Im Sandguss ist dies grundsätzlich auch möglich, erfordert aber einen deutlich höheren Aufwand und ist in der Regel in den Gießereien faktisch nicht umsetzbar, bzw. mit extrem hohen Investitionen verbunden. Im Sandguss wird eine gelenkte Erstarrung bestenfalls mit entsprechenden Kühleisen, die konturgenau angelegt werden, bedingt möglich. Hierfür sind zusätzlich eigenständige Formen und Werkzeuge erforderlich. Diese Einflussnahme ist nicht prozesssicher und nicht validierbar.

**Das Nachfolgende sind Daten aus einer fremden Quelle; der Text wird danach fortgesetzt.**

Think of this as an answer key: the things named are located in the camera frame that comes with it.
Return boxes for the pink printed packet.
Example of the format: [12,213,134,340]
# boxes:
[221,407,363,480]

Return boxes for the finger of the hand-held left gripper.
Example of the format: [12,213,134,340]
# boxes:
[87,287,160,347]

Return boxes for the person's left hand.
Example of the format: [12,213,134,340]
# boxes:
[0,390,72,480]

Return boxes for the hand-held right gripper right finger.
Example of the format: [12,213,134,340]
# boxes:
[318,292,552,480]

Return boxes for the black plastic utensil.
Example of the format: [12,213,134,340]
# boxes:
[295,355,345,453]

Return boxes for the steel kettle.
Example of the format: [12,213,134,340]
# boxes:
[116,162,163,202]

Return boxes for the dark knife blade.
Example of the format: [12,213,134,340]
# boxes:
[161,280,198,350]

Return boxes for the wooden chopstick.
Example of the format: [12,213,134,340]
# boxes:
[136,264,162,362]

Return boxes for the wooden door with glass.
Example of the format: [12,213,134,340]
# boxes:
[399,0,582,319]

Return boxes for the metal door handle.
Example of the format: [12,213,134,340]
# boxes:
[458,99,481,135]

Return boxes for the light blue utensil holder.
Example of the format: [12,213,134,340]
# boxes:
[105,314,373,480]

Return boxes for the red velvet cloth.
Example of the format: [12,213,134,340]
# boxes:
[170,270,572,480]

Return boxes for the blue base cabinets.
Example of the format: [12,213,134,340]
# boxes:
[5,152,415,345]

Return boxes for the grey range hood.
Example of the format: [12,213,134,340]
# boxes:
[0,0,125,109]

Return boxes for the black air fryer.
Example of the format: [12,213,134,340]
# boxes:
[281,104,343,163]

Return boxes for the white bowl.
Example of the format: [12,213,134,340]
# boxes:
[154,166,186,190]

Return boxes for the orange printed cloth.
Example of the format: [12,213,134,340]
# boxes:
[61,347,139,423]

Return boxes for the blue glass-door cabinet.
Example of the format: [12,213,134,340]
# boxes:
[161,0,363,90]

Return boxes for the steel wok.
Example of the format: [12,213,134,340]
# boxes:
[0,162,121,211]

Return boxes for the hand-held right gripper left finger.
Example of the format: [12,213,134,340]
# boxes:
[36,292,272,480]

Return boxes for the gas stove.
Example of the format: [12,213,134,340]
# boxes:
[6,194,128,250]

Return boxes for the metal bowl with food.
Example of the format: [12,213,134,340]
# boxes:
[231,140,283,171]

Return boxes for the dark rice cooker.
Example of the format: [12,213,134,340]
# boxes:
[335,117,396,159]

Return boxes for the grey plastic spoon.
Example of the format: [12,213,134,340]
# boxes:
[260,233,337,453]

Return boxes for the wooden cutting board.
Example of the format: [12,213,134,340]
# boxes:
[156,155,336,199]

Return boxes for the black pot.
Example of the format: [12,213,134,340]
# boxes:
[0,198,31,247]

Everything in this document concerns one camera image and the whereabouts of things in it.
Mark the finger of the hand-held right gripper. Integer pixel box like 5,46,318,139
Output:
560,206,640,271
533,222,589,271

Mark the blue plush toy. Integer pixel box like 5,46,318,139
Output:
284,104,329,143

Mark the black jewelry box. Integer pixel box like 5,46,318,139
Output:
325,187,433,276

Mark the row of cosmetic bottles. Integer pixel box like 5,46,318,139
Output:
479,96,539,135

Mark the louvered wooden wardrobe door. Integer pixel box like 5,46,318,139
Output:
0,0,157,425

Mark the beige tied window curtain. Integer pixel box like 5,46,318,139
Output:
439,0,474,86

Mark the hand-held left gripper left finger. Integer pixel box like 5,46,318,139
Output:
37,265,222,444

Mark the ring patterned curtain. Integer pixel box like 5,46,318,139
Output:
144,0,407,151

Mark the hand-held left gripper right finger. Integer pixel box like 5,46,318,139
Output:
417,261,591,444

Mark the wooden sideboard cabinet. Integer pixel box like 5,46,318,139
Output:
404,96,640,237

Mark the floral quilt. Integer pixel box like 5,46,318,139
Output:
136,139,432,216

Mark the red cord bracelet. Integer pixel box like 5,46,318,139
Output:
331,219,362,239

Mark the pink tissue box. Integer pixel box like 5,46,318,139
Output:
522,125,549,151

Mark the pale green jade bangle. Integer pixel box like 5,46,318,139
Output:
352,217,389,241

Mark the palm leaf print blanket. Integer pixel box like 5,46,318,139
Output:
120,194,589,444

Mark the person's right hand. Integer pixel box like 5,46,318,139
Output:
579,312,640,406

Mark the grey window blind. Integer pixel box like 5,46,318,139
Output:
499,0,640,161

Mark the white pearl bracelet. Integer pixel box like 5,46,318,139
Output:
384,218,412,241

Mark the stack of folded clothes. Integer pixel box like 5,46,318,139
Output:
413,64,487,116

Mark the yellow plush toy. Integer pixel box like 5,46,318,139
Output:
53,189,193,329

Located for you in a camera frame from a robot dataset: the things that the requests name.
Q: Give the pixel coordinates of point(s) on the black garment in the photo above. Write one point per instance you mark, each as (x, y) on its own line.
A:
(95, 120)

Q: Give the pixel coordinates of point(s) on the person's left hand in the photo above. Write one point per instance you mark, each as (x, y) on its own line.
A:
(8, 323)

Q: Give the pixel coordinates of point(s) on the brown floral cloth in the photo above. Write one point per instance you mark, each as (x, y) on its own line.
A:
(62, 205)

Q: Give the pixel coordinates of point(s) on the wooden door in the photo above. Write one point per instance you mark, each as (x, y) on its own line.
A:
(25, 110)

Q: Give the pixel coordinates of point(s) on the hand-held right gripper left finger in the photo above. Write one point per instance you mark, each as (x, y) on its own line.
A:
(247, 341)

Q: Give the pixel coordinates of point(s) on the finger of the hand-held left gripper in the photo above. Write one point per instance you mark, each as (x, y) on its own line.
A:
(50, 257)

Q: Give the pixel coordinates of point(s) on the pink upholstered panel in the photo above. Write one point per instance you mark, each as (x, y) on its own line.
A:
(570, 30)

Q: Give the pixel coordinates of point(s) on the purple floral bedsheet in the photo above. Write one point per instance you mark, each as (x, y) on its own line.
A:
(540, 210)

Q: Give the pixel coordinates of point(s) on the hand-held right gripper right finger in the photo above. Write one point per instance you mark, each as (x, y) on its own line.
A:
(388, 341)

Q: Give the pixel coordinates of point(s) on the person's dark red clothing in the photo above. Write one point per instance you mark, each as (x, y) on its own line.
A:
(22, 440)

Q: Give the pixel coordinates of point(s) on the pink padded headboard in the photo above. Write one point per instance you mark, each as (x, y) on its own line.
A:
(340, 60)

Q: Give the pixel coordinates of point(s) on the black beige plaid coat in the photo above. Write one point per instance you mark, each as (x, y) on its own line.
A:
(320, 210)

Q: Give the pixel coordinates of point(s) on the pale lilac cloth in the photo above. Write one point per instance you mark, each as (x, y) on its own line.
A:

Das Gussgefüge ist ein weiteres Kriterium, in dem der Feinguss im Vergleich der Gießverfahren deutlich bessere Ergebnisse zeigt. Mit Blick auf die mechanischen Eigenschaften innerhalb der jeweiligen Bauteile ist dies von großer Bedeutung, insbesondere weil mittels gezielter Wärmebehandlung mechanische Eigenschaften und die aus der Finite-Elemente-Methode-Berechnung vorgegebenen Werte gezielt beeinflusst werden können. Die Vergleichbarkeit der mechanischen Eigenschaften von Prototypen zu späteren Serienteilen kann somit deutlich verbessert werden. In der Regel ist für die Beurteilung eines Bauteiles nicht ein einzelnes Kriterium ausschlaggebend, sondern das Zusammenspiel dieser Eigenschaften im Bezug auf die Bauteilgeometrie.
Zusammenfassend hat sich zeigen lassen, dass die Entwicklung von Bauteilen über Rapid Prototyping Unikate das geforderte Ziel erfüllt, in der Erprobungsphase von Gussteilen schneller und kostengünstiger an Bauteile in Originalgeometrie und Originalmaterial zu kommen.
Je komplexer ein Bauteil in seiner Geometrie ist, umso stärker machen sich diese Effekte bemerkbar. Ebenso gilt, dass der Effekt umso stärker ist, je früher in der Erprobungsphase diese Verfahrensweise eingesetzt wird und umso hochwertiger werden die ableitbaren Ergebnisse. Die Produkterprobung hat eine qualitativ deutlich verbesserte Aussagekraft hinsichtlich der Rückschlüsse auf die späteren Serienbauteile, auch im Zusammenspiel der Bauteilabstimmung oder der Verbindungstechnik. Je weniger Stückzahlen und je mehr Änderungen am Bauteil erforderlich sind, umso größer werden die Wirkungen auf das Gesamtbudget der Entwicklung.
Was an dieser Stelle für die Produktentwicklung nachgewiesen ist, gilt ebenso in der Serienbetrachtung. Denn in diesem Verfahren können serientaugliche und prozesssichere Abläufe dargestellt werden. Die Serienanforderungen an die Bauteile sind nachweislich und nachhaltig erfüllbar. Allerdings ist die Losgröße hier der entscheidende Faktor. Die Stückzahl, an dem die Fertigung im Feinguss unwirtschaftlich wird, ist abhängig von den Anforderungen und der Komplexität des Bauteils, ganz genau wie im Entwicklungsprozess.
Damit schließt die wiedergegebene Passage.